以前の記事「ナンテンによる木工芸」で、ナンテンによる耳かきの製作例をご紹介しました。
記事中に、お箸を作るには直径30mmくらいの大きな幹が必要で、それを得るのは簡単ではない、としていました。
今回、自宅庭から得られる最大径の材から、お箸が製作可能か試してみました。
庭の南東隅にあるナンテンの株です。どこからか飛んできた種から育ったものです。年数はそれほどたっておらず、右側の斜めの幹がいちばん太いので、これをノコギリで切って使うことにしました。
ナンテンの剪定材です。木材としては細いですが、重みを感じます。細いので、乾燥は3ヶ月ほどでしたが、もう少し乾燥させておいたほうがよかったかもしれません。
コンビニ弁当の割り箸を、参考においてみました。
材の屈曲具合から、あまり長いものは期待できません。手元の割り箸程度の長さが限度とみて、長さは欲張らずに切断し、製作を開始します。
材の端面です。直径は最大で20mmを超える程度、ひび割れや虫害があり、そこここに痛みや変色も見られます。
四分して二膳を作るのは難しく、二分して一膳作れるかどうか、というところです。
材としては、厳しいスタートとなりました。
糸鋸盤で、材を二分割します。
ベルトサンダーで、箸の形に研削整形していきます。
カンナなどの刃物を使うのが、より正式な箸の製作方法だと思いますが、私の場合、効率を優先してベルトサンダーを用います。
材の痛んだところなどを削っていく形で、研削していきますが、変色した部分を一掃することは到底できず、キズ(欠点)がある程度残った状態で、妥協せざるを得ませんでした。

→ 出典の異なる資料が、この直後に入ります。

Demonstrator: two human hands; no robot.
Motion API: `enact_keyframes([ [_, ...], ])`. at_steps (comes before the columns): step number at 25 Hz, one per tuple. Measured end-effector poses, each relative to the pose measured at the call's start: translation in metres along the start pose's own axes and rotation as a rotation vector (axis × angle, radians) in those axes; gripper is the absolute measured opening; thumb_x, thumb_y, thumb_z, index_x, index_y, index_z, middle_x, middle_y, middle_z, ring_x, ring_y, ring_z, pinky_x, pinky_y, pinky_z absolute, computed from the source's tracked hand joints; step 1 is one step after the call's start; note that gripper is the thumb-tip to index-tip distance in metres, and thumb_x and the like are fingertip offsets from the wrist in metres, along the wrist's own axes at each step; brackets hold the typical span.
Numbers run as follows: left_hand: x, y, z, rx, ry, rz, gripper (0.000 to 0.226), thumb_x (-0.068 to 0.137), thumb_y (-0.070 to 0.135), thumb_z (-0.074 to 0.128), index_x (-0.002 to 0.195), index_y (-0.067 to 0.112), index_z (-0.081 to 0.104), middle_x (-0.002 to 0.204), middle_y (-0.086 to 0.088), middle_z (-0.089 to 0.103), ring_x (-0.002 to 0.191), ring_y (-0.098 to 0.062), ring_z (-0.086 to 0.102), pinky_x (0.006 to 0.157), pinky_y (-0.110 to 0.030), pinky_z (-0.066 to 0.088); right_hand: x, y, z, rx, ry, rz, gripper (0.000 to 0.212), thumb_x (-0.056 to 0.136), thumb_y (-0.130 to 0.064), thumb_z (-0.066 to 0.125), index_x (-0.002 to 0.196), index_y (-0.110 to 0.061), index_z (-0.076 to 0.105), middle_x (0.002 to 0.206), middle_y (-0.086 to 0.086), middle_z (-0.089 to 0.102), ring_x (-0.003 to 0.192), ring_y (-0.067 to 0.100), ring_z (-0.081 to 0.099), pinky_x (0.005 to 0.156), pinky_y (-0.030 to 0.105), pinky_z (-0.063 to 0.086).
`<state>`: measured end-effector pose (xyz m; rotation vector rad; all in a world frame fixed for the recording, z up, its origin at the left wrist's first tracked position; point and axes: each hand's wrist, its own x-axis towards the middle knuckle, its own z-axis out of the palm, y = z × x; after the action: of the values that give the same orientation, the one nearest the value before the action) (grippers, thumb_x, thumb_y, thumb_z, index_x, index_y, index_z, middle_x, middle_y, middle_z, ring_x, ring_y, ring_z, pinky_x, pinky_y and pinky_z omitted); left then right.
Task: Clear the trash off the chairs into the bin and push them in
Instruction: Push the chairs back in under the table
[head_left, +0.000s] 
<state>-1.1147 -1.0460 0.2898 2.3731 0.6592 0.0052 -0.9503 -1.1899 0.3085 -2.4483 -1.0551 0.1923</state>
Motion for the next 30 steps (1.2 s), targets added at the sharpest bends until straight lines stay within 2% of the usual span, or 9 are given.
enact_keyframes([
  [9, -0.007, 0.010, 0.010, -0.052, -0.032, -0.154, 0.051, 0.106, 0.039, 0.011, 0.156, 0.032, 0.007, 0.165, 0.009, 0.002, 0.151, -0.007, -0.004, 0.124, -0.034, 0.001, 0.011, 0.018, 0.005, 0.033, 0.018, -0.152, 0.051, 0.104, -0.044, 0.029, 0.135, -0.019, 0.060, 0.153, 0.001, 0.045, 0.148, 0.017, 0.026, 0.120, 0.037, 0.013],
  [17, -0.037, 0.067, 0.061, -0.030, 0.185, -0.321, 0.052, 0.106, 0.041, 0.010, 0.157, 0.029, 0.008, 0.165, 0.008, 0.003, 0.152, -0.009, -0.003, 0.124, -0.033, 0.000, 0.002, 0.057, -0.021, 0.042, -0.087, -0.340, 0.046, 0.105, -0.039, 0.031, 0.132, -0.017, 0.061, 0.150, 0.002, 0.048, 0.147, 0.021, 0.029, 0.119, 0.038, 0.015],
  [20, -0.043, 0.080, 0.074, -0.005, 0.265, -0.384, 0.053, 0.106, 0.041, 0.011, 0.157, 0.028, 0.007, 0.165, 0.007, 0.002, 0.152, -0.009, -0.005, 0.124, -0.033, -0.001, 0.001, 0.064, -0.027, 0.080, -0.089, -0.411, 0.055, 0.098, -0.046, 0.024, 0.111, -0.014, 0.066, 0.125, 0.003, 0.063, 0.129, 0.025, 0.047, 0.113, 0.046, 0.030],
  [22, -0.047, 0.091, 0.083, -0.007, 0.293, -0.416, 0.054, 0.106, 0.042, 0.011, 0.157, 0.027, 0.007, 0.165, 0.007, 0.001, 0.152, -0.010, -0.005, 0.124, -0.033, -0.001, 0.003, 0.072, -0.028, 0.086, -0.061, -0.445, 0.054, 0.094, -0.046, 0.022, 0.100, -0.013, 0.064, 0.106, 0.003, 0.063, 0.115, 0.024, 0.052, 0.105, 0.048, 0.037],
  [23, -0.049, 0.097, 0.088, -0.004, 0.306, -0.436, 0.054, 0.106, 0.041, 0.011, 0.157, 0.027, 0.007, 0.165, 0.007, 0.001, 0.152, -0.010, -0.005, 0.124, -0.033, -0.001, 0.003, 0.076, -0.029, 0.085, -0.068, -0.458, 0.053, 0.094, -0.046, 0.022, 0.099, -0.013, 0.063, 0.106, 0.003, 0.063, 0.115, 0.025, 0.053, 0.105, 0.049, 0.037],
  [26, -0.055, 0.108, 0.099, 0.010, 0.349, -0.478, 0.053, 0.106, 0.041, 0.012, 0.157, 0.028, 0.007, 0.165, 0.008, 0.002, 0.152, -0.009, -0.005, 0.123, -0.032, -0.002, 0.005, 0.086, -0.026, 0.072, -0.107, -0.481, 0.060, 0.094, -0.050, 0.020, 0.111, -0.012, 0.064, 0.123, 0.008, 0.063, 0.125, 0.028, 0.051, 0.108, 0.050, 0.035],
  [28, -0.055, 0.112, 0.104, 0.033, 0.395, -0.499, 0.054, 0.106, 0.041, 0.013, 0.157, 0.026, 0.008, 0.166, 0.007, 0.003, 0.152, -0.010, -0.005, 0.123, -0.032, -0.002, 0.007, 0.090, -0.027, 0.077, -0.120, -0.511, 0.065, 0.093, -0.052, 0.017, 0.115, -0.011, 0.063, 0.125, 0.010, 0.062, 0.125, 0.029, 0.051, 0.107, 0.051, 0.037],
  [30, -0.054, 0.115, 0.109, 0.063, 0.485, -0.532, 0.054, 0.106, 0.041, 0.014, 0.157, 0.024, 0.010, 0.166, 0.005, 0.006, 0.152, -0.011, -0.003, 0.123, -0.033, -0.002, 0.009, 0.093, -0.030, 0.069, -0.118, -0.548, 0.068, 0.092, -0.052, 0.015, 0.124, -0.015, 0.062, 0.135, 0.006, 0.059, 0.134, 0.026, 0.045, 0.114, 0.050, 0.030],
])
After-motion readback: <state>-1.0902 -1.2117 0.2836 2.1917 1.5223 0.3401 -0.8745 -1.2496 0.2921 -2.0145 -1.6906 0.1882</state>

また、キズの除去を深追いしたこともあってか、若干のそりも生じてしまいました。
ちなみに、ベルトサンダーを使って材を箸に整形する作業は、木工作業の中では、比較的に容易な部類に属します。直角と、2本を同じ形(太さ)にすること、に注意しつつ、少しずつ作業を進めていきます。
また、細長い物ですので、強く研削すると、サンディングベルトに材が持っていかれ、飛ばされてしまいます。指先を傷つけないように注意しながら、軽く、慎重に作業します。
なお、画像ではよくわからないかもしれませんが、白木(未塗装)の状態でも、ナンテンはかなり黄色味が強く出ます。
一回り太めに整形した段階で、「木固めエース」で含浸塗装をし、木材を強化します。
ナンテンはかなり丈夫で緻密な木材なので、「木固めエース」の工程はなくてもよいかもしれません。
箸の整形を続ける一方、ナンテンの端材から、箸置きも製作します。
糸鋸盤、ベルトサンダー、サンディングホイル、曲面紙やすり、スポンジやすりを使って、研削整形していきます。
おおむね形ができてきました。
かなり出来上がってきた状況です。ナンテンの残り材と並べてみました。
箸、箸置きとも、機械で研削した後は、手作業で曲面紙やすりをかけ、最後はスポンジやすりで仕上げます。
もう一度木固めエースで含浸塗装し、表面をスポンジやすりで軽く磨き落とします。
仕上げ塗装は、今回も拭き漆としました。
拭き漆による仕上げは、全体のトーンが落ちていわば「拭き漆色」になりやすく、木肌によっては漆が浸み込んで黒っぽい箇所が目立ったりするのですが、ナンテンは緻密なので拭き漆との相性は比較的によいと思います。
今回は、三回の拭き漆作業での仕上げとしました。
ナンテンの箸 : 長さ 19.9cm 太さ(断面の正方形の一辺の最大) 5.4mm 2019年
ナンテンの箸置き : 長さ 5.0cm 2019年
よく見るとかなり欠点もありますが、これで完成といたしました。
ナンテンの黄色味は残しつつ、拭き漆により、落ち着いた仕上がりになったと思います。
ナンテン(南天)は、木材としてはかなり優秀だと思います。
丈夫で緻密であり、しかも、ところにより光の当たり方により濃淡が変化する「杢」が生じます。
最大の問題は、径の大きなものが少ない、ということです。
ナンテンのお箸の製作については、径の大きな材の入手可能性に尽きる気がします。
(注)ナンテンは、毒性をもつ植物とされています。工芸に用いられる場合は、自己の責任においてなされるようお願いいたします。